Ein weiterer Tag der Schuld
Wangerooge:

Nach der Pressekonferenz betrat Professor Münch sein Büro. Aus seiner obersten Schreibtischschublade zog er einen Stapel beschriebener Seiten hervor, setzte sich mit einem lauten Seufzer auf seinen Lederstuhl und begann zu lesen, was seine Patientin in den letzten Monaten so alles aufgeschrieben hatte. Einige Stunden später legte er das letzte Blatt beiseite, kämmte sich mit beiden Händen einmal über sein Haar. Danach legte er die beschriebenen Seiten auf ein Tablett aus Silber, wo er sie eine Sekunde später mit einem großen Streichholz anzündete.

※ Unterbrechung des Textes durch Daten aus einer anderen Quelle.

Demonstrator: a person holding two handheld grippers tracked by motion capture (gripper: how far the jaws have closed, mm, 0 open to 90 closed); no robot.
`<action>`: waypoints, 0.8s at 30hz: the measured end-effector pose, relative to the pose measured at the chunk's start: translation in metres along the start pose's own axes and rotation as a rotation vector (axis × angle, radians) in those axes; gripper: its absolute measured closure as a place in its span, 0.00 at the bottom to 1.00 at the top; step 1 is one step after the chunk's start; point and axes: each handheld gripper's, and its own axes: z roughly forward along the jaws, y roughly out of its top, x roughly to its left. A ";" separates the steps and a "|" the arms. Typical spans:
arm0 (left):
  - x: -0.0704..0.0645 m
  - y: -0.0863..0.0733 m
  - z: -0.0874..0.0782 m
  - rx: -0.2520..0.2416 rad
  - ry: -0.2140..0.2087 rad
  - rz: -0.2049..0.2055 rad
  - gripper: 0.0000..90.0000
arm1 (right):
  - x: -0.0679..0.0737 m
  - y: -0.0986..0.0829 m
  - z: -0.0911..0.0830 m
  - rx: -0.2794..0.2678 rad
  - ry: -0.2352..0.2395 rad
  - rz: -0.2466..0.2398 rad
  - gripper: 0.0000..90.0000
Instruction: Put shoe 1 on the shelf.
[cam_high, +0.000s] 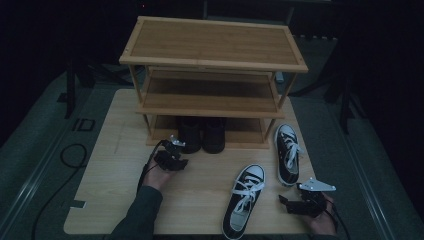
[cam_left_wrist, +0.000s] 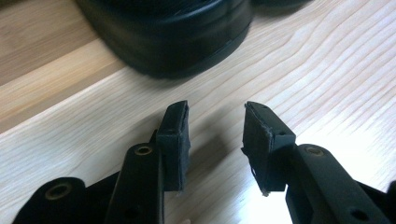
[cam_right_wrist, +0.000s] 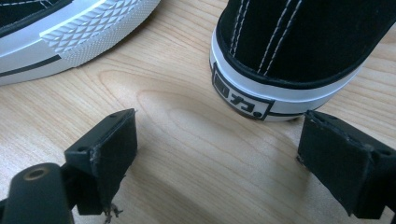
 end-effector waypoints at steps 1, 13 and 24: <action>0.003 -0.003 -0.001 -0.003 0.002 -0.004 0.67 | 0.000 0.000 0.000 0.000 0.000 0.000 0.13; 0.011 -0.014 -0.012 -0.028 0.015 -0.006 0.64 | 0.000 0.000 -0.001 -0.003 -0.008 0.004 0.15; 0.015 -0.025 -0.017 -0.050 0.018 -0.015 0.63 | 0.003 0.001 0.000 0.005 -0.023 0.021 0.14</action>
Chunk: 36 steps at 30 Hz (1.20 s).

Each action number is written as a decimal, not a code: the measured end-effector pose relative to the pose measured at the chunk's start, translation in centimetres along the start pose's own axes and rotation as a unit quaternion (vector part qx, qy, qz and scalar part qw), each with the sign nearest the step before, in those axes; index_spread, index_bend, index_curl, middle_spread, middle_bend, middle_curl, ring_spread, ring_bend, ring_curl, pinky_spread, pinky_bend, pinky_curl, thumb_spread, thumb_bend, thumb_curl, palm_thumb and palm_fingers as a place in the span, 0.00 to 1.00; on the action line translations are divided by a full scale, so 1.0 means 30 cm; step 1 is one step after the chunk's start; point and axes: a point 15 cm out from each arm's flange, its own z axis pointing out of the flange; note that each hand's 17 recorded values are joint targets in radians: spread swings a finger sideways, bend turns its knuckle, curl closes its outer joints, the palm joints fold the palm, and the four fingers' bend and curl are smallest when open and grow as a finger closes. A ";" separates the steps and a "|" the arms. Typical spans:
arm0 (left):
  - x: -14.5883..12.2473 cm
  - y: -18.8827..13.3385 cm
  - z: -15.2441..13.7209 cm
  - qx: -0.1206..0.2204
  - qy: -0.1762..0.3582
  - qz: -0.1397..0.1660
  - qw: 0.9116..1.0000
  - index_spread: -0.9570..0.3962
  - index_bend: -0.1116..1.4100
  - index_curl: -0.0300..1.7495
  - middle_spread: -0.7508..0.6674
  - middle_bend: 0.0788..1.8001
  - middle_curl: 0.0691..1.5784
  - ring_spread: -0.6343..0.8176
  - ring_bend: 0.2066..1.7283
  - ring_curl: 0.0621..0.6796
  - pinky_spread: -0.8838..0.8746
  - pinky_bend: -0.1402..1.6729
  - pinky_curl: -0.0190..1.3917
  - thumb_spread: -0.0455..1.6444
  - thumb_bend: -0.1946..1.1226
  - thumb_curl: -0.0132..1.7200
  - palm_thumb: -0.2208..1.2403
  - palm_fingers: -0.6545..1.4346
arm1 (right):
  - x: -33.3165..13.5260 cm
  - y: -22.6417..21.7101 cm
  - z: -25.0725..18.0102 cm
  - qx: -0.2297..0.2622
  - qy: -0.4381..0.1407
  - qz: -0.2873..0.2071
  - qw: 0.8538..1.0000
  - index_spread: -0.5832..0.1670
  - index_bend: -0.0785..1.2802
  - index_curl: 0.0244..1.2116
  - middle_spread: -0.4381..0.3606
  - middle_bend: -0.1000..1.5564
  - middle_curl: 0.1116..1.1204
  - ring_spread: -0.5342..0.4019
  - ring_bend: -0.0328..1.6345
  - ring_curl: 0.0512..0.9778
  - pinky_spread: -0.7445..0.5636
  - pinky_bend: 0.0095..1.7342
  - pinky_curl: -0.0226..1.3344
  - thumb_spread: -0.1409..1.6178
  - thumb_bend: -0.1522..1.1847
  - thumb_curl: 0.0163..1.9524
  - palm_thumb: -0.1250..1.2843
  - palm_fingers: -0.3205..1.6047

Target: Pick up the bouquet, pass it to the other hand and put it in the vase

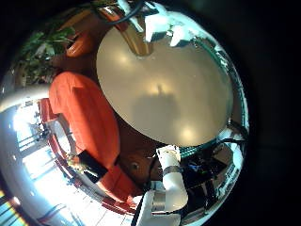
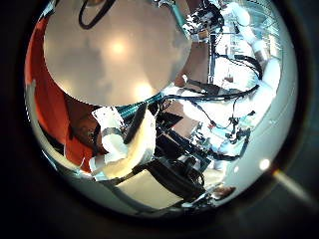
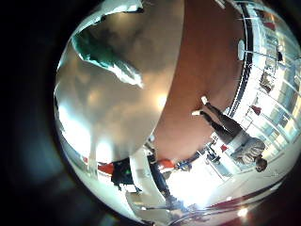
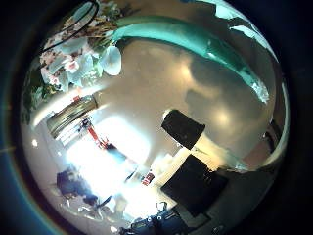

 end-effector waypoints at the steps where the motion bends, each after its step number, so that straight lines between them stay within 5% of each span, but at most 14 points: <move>1: 0.001 -0.001 0.003 -0.002 0.000 0.000 1.000 0.67 0.19 0.23 0.74 0.06 0.16 0.77 0.18 0.23 0.76 0.23 0.27 0.75 0.14 0.18 0.36 0.40 | -0.001 -0.007 0.018 -0.006 0.000 0.000 1.000 0.57 0.20 0.31 0.53 0.36 0.39 0.43 0.55 0.33 0.64 0.34 0.14 0.69 0.10 0.18 0.45 0.39; 15: -0.029 -0.012 0.014 -0.008 0.003 0.000 1.000 0.67 0.19 0.23 0.74 0.06 0.16 0.77 0.18 0.23 0.76 0.23 0.27 0.75 0.14 0.18 0.36 0.40 | 0.014 -0.098 0.087 -0.023 0.003 0.027 0.999 0.53 0.21 0.35 0.49 0.39 0.42 0.40 0.58 0.34 0.60 0.36 0.11 0.68 0.10 0.19 0.48 0.44; 23: -0.040 -0.054 0.004 -0.011 0.003 0.000 1.000 0.67 0.19 0.23 0.74 0.06 0.16 0.77 0.18 0.23 0.76 0.23 0.26 0.75 0.14 0.18 0.36 0.40 | 0.050 -0.140 0.069 -0.031 0.045 0.031 0.998 0.34 0.26 0.38 0.32 0.43 0.46 0.30 0.63 0.37 0.40 0.50 0.12 0.67 0.10 0.20 0.54 0.71; 28: -0.041 -0.060 0.006 -0.012 0.004 0.000 1.000 0.67 0.19 0.23 0.74 0.06 0.16 0.77 0.18 0.23 0.76 0.23 0.26 0.75 0.14 0.18 0.36 0.40 | 0.047 -0.109 0.063 -0.078 0.052 0.028 0.995 0.26 0.46 0.51 0.27 0.56 0.54 0.30 0.67 0.43 0.29 0.58 0.18 0.66 0.11 0.21 0.61 0.89; 36: -0.046 -0.053 0.001 -0.013 0.005 0.001 1.000 0.67 0.19 0.23 0.74 0.06 0.17 0.77 0.18 0.24 0.76 0.23 0.26 0.75 0.14 0.18 0.36 0.40 | 0.052 -0.080 -0.019 -0.059 0.042 0.028 0.997 0.28 0.72 0.68 0.28 0.72 0.68 0.32 0.79 0.55 0.34 0.77 0.30 0.65 0.18 0.28 0.81 0.81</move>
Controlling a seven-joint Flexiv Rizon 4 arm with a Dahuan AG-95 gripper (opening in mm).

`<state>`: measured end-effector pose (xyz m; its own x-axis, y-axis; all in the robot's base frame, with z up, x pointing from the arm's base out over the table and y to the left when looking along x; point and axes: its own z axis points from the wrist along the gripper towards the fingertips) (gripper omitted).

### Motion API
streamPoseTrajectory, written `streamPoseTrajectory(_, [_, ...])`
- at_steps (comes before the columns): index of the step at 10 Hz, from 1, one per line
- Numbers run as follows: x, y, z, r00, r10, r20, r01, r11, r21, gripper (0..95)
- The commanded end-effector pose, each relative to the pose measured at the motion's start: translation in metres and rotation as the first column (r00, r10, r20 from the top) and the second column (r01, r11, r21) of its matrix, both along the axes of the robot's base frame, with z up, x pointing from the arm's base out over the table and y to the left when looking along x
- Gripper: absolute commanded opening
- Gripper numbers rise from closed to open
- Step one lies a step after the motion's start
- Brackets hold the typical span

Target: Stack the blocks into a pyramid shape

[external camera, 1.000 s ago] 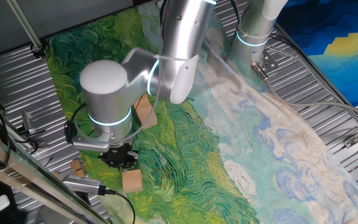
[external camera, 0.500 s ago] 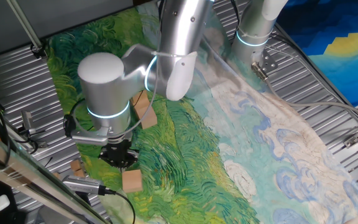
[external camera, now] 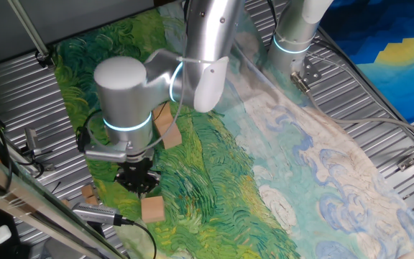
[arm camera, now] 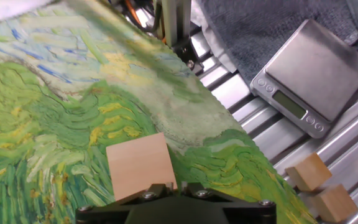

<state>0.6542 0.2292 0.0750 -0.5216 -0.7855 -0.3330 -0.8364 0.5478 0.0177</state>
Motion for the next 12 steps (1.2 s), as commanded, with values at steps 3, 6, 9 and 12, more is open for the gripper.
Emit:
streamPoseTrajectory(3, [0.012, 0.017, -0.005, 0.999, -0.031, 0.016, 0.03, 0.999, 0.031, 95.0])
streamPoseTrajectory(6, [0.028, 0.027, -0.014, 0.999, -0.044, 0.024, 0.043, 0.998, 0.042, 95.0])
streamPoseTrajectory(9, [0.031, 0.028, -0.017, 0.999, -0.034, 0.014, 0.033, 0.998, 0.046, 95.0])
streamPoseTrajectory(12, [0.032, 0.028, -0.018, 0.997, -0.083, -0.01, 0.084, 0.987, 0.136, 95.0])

Während er den kleinen Brand beobachtete, brühte er sich einen frischen doppelten Espresso auf, als plötzlich sein Telefon klingelte. Schweren Schrittes ging er zu seinem Schreibtisch, nahm den Hörer ab und sagte nur „Ja?“. Dann nickte er, als ob der Gesprächspartner am anderen Ende der Leitung ihn hätte sehen können, drehte sich in Richtung der verbliebenen Aschereste, lächelte kurz und antwortete auf Italienisch.